(I’m not sure if anyone even reads this. I write mainly for myself anyway, but I usually spend a lot of time writing and re-writing until I feel like I have expressed my ideas clearly and articulately. I am choosing to not spend the time to do this today but instead to publish this in a fairly rough stage…)
Today, being a fifth Sunday, our third hour of church was combined with men and women, and even the older youth were invited. The stake president taught the lesson, and since I had been to these presentations before about the options available for unwed women that become pregnant, I didn’t particularly expect this presentation to be much different. Today’s meeting was wonderful, and I hope to share some of what most impressed me.
The focus of the lesson was on doctrine- the reason for doing what we do. The principles are outlined in the June 2002 letter from the First Presidency to leaders of the Church. The obective is to allow each person the greatest possibility for making and keeping covenants. “Children sealed to parents have claim upon the blessings of the gospel beyond what others are entitled to receive.”
1) parents and leaders teach members to live chaste and virtuous lives
2) unwed parents should first consider marriage
3) when a successful marriage is unlikely, the unwed parents should seriously consider placing the child for adoption through LDS Family Services
At the end of the class, a woman in our ward asked if she could share her testimony. She and her husband are unable to have children, and a year ago they adopted the beautiful little girl that they cherish so much, and they have been sealed together. I could see how significant the sealing is to this dear sister.
A few things come to mind after thinking about this. First, how easy it is to take for granted the blessings of the gospel, such as sealings. It may be, that like a child that soons tires of his Christmas gifts, that we too may fail to fully appreciate our blessings. If we don’t cherish the blessing, I wonder how well we keep the covenants?
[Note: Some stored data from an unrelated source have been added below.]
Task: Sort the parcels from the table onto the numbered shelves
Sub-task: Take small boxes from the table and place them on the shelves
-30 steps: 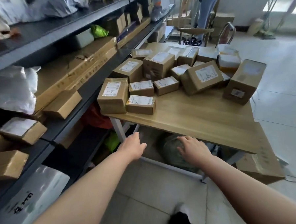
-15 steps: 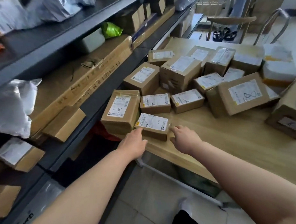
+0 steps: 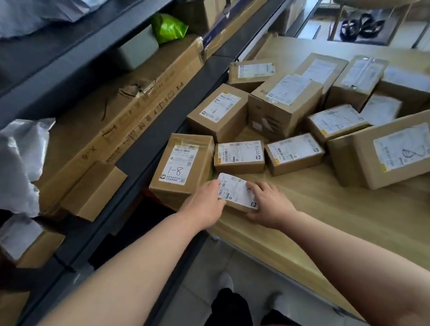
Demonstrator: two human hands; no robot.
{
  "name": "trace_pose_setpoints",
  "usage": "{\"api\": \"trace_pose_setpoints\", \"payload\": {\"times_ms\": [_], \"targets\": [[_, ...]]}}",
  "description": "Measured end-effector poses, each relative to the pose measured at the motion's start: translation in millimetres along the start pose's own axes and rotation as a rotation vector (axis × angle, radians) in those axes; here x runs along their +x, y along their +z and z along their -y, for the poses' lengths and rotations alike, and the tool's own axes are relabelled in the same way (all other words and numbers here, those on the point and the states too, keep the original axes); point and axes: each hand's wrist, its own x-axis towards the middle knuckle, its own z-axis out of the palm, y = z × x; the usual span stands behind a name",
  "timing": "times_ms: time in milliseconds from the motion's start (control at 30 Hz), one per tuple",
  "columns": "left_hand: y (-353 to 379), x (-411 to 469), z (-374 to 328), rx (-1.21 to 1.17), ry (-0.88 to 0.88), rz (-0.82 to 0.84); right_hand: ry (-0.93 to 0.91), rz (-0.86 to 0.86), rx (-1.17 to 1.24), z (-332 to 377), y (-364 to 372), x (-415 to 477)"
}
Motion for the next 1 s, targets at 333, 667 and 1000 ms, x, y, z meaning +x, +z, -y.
{"api": "trace_pose_setpoints", "payload": {"times_ms": [333,667,1000], "targets": [[6.2,88.3,-42.8,0.149,0.195,0.015,0.400,-0.148,0.106,-56.8,5.7,-68.5],[3.6,161.0,-59.8,0.264,0.090,0.072,0.532,-0.161,0.110,-54.8,3.8,-68.9],[13.2,132.4,-34.2,0.323,0.173,0.094,0.551,-0.221,0.115,-62.8,5.3,-73.1]]}}
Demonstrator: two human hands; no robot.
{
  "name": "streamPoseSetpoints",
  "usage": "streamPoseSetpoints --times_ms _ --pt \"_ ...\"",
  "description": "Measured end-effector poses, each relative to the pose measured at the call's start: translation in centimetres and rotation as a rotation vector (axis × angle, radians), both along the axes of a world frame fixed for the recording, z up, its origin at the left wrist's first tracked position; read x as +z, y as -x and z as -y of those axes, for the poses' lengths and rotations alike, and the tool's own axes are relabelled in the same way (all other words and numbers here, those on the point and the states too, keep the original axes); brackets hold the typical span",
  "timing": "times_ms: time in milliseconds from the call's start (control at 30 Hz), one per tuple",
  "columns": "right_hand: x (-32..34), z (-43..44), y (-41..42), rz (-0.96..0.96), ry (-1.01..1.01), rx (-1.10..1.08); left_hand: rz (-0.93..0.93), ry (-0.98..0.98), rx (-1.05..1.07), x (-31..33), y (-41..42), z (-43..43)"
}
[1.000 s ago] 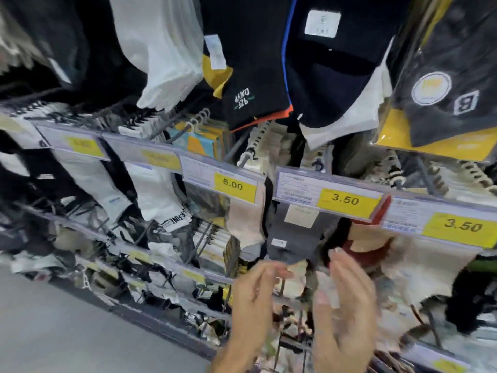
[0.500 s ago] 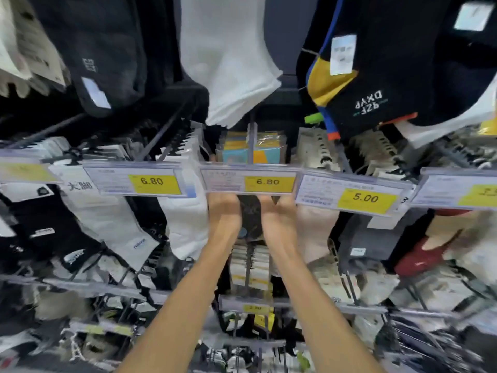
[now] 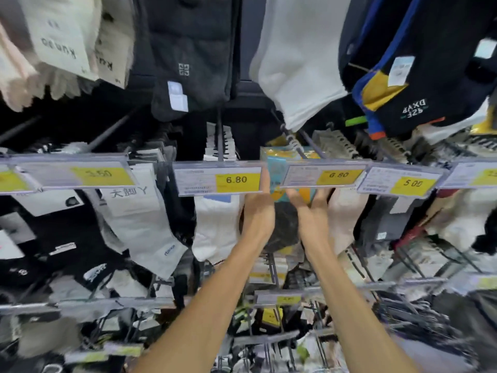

After all, I believe that keeping our covenants requires that we specifically think about what it is that we have covenanted to do, and then doing those things.
Second, as I thought about adoption, when someone is unable to have children, I can imagine how much they would truly treasure the child that they are able to adopt. I need to cherish my children more.
Third, I was reminded that in making covenants with Jesus Christ, we become his adopted children. He paid the ransom for us by paying the price for our sins. In making and keeping our gospel covenants, we become joint heirs to all the Father has. I am sure that we cannot fathom the love of our Father and the blessings He has for us if we will but keep our covenants.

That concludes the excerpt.